• **What you should do**: Each line of the listing where the string "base" appears is to be identified and copied.
◇ ◇ ◇ ◇ ◇ ◇ ◇
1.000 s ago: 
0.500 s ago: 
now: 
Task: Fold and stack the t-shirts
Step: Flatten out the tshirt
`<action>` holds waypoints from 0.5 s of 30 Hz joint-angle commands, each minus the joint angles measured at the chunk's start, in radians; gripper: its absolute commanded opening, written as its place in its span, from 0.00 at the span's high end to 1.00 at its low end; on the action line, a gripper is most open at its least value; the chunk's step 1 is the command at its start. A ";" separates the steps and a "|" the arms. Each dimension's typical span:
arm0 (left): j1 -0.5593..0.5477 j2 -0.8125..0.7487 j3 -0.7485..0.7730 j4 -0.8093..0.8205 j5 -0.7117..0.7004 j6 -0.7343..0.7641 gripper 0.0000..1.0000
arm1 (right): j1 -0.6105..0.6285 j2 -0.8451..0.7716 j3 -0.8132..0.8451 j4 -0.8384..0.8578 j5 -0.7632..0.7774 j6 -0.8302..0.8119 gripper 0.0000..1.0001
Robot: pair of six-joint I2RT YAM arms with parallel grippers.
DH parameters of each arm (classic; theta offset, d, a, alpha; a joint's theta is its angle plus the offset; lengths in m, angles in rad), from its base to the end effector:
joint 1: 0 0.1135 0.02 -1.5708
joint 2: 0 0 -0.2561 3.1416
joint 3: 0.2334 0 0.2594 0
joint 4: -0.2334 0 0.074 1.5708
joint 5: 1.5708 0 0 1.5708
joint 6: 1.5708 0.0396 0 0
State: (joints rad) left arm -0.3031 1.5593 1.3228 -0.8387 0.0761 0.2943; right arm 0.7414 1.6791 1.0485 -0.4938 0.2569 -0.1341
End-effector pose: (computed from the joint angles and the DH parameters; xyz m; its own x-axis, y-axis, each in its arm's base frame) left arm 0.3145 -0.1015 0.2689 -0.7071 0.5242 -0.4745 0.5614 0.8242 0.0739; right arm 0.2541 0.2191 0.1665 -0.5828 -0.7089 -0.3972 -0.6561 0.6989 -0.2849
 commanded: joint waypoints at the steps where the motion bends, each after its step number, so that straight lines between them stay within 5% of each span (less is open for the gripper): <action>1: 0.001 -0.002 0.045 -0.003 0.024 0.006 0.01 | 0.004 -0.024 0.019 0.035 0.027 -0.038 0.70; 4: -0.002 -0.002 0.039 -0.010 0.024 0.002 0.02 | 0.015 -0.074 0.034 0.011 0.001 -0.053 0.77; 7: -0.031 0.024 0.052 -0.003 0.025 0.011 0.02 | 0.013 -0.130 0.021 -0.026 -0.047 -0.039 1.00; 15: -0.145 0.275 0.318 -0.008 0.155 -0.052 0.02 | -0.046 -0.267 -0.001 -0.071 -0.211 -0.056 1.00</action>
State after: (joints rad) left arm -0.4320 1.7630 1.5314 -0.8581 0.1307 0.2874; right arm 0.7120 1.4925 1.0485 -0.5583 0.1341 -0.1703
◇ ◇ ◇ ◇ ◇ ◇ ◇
• **Exercise output**:
DH parameters of each arm (classic; theta offset, d, a, alpha; a joint's theta is its angle plus the offset; lengths in m, angles in rad), from its base to the end effector:
End-effector pose: (computed from the joint angles and the DH parameters; xyz m; its own x-axis, y-axis, each in its arm's base frame) left arm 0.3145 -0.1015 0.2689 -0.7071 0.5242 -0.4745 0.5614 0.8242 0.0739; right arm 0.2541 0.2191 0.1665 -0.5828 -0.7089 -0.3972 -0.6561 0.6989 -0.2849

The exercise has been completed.